WHAT YOU ARE ASKED TO DO: Each line of the listing that contains "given" should be found and copied.

DATASET SECTION:

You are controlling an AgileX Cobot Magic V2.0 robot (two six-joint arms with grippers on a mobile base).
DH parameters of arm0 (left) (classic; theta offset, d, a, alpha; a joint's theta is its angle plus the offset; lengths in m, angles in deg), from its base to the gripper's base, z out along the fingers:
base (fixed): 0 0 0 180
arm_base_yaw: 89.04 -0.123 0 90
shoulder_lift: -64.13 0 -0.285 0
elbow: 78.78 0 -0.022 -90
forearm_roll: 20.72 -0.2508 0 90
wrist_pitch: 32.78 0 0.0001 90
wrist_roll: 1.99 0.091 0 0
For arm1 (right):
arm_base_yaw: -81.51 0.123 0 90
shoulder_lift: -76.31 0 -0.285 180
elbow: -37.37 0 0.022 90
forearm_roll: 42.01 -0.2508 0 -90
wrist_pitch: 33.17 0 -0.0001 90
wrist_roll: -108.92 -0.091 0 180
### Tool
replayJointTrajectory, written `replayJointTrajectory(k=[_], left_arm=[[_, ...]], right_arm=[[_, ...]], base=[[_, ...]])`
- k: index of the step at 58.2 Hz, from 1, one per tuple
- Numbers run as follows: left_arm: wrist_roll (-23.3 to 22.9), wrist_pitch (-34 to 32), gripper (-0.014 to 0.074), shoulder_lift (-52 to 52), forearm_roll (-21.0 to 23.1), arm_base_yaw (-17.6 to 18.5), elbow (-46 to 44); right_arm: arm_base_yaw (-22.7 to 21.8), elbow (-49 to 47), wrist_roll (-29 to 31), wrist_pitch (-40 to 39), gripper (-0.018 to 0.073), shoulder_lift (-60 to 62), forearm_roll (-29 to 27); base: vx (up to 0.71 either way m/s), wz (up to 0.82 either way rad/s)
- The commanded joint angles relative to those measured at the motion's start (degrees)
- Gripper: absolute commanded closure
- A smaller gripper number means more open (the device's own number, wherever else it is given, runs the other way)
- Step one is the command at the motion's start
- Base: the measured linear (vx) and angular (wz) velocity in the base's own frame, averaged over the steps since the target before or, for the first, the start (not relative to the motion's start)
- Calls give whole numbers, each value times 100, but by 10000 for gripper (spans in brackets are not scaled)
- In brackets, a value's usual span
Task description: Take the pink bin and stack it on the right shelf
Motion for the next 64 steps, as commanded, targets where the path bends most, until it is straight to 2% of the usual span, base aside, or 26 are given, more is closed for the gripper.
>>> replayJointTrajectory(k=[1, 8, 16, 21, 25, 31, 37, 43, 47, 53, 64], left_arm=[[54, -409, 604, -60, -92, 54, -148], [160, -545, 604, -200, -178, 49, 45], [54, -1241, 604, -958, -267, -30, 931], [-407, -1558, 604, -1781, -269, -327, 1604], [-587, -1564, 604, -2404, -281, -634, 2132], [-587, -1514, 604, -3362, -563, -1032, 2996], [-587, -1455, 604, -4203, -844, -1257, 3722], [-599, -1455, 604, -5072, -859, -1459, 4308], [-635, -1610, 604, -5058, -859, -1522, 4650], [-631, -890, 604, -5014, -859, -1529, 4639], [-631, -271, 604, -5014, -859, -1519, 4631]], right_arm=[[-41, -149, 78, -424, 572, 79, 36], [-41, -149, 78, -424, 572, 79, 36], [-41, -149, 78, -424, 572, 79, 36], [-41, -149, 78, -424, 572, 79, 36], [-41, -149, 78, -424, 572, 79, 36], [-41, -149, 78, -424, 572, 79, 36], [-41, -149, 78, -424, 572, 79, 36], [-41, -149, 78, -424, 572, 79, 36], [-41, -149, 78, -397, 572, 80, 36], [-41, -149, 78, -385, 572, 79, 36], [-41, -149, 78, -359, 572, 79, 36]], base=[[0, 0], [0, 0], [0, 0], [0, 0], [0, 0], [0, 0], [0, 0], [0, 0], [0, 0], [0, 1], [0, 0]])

THE COMPLETED TASK:
- A smaller gripper number means more open (the device's own number, wherever else it is given, runs the other way)
Motion for the next 64 steps, as commanded, targets where the path bends most, until it is straight to 2% of the usual span, base aside, or 26 are given, more is closed for the gripper.

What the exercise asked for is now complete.